DVDのデコーダには,ハードウェアによるものとソフトウェアによるものがありますが,それぞれの長所と短所を教えてください。
それでは以下にそれぞれの特徴をまとめてみましょう。
*ハードウェア
ハードウェアDVDデコーダカード(以下DVDカード)はその名のとおり,カードに搭載されたデコーダチップがDVDビデオのMPEG2映像を伸張して表示します。DVDカードにはアナログオーバーレイとデジタルオーバーレイの2種類があり,それぞれ画質の面で若干の違いがあります。
アナログオーバーレイは,ビデオカードのアナログRGBの映像とDVDカードから出力されるMPEG2映像をアナログ次元で合成するため,PCの画像とDVDの画像の双方に画質の劣化が生じます。しかし,合成処理がPCシステムの外で行われるため,PCIバスを占有したりビデオカードの処理を阻害せず,ほとんどのPCで安定動作するという利点があります。
デジタルオーバーレイは,DVDカードが伸張したMPEG2のデジタル映像をビデオカード側のフレームバッファに転送して,ビデオカードがその映像を表示するため,PCの画質,DVDの画質の双方が高品位に保たれます。しかし,DVDカードが映像を転送するときにPCIバスを占有するのと,ビデオカードによってはこの転送に対応できないものがあるため,相性問題が起こりやすいという欠点があります。
とはいえ,家庭用テレビにS端子経由で接続する場合にはどちらの方式でも画質の差はあまりないといっていいでしょう。
また,音声出力に関しては,どちらのタイプでもDolbyDigital(AC-3)の出力に対応したS/P DIF端子が付いているので,市販のAVアンプやオーディオプロセッサに接続すれば5.1チャネルの6スピーカーシステムによるサラウンドサウンドが楽しめます。'99年4月初旬現在入手可能なDVDカードでデジタルオーバーレイ方式に対応している製品は,ウエップシステム(TEL03-3377-3511)の「CINEMASTER DVDアップグレードキット」(オープンプライス。推定小売価格4万3000円程度)しかないようです。
*ソフトウェア
さて,最近台頭してきたソフトウェアDVDプレイヤー(以下ソフトDVD)は,CPUの演算能力を駆使してDVDビデオのMPE
G2映像を伸張,再生します。ソフトによっては,ビデオカード側にMPEG2再生支援機能があれば,これを併用するものもあります。
いずれにせよ,DVDビデオの映像は,ソフトウェア的に処理されてビデオカードに出力されることになり,画質はそのソフトDVDのデコードアルゴリズムの出来,そしてCPUの性能に左右されます。家庭用テレビに出力する場合は,ビデオカード側にその機能がないと行えません。
十分なCPU性能を持ち,デコードアルゴリズムも優秀であれば,ソフトDVDの映像はDVDカードを使って得た映像と同等の画質といえるところまできています。欠点を挙げるとすれば,音声出力に関してです。製品はいくつかありますが,いずれもまだDolbyDigital(AC-3)の6スピーカー出力に対応していません。この対応の遅れは,S/P DIF端子を持ったデジタル音声出力対応のサウンドカードの標準と,その制御API方式が決まっていない点が原因の筆頭として挙げられるでしょう。

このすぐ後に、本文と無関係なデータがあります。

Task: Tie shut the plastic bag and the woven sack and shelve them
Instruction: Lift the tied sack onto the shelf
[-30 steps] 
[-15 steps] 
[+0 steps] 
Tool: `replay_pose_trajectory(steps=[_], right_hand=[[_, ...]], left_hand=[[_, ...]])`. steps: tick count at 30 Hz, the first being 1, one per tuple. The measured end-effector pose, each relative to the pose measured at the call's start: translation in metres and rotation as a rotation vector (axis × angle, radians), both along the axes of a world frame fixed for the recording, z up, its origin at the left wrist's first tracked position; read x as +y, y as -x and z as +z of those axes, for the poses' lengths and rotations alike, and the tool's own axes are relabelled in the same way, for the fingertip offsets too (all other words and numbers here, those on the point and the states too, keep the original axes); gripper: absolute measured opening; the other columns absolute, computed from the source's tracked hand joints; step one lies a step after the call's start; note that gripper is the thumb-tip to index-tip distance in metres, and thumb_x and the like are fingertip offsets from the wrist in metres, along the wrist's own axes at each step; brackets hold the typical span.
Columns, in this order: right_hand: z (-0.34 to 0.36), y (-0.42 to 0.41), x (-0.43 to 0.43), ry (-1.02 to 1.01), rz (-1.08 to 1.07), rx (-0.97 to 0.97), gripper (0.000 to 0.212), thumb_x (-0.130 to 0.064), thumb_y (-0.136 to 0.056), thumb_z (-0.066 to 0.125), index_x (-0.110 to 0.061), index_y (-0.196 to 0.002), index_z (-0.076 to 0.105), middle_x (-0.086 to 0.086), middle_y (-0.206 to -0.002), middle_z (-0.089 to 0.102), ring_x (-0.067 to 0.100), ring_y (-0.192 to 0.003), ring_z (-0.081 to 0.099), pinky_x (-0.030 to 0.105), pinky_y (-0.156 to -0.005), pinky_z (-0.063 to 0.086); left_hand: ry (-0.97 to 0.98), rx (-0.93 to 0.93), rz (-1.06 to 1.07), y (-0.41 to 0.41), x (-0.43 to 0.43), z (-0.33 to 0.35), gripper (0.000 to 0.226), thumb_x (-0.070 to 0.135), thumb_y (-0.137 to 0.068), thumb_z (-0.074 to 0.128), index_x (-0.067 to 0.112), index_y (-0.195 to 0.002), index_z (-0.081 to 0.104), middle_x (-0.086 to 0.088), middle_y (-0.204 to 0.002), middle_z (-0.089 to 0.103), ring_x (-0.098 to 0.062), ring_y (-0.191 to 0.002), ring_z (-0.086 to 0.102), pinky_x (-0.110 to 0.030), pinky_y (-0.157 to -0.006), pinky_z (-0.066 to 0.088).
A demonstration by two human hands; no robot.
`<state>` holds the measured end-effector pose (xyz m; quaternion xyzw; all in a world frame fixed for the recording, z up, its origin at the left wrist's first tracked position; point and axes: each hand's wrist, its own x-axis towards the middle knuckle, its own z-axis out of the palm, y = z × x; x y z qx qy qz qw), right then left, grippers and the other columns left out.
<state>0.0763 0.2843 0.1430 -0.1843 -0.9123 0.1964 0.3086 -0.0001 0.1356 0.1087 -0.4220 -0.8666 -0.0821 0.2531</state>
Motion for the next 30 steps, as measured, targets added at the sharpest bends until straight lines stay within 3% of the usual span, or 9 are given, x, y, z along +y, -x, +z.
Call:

またDolbyDigital(AC-3)対応製品は,出力する音声チャネル数によってメーカーがDolbyに支払うべきライセンス料金が変わってくるため,6(5.1)チャネル分の出力に対応すると,それだけ製品単価が上がります。ソフトDVDの価格が,最近安価になってきたDVDカードと逆転してしまう可能性もあるため,あえて対応していないということもあるようです。
なお,PCを使ったDVDの再生環境については本誌3/1号の特集2「初めて選ぶDVD-ROM」(p.195)に詳しく解説されていますので参考にしてください。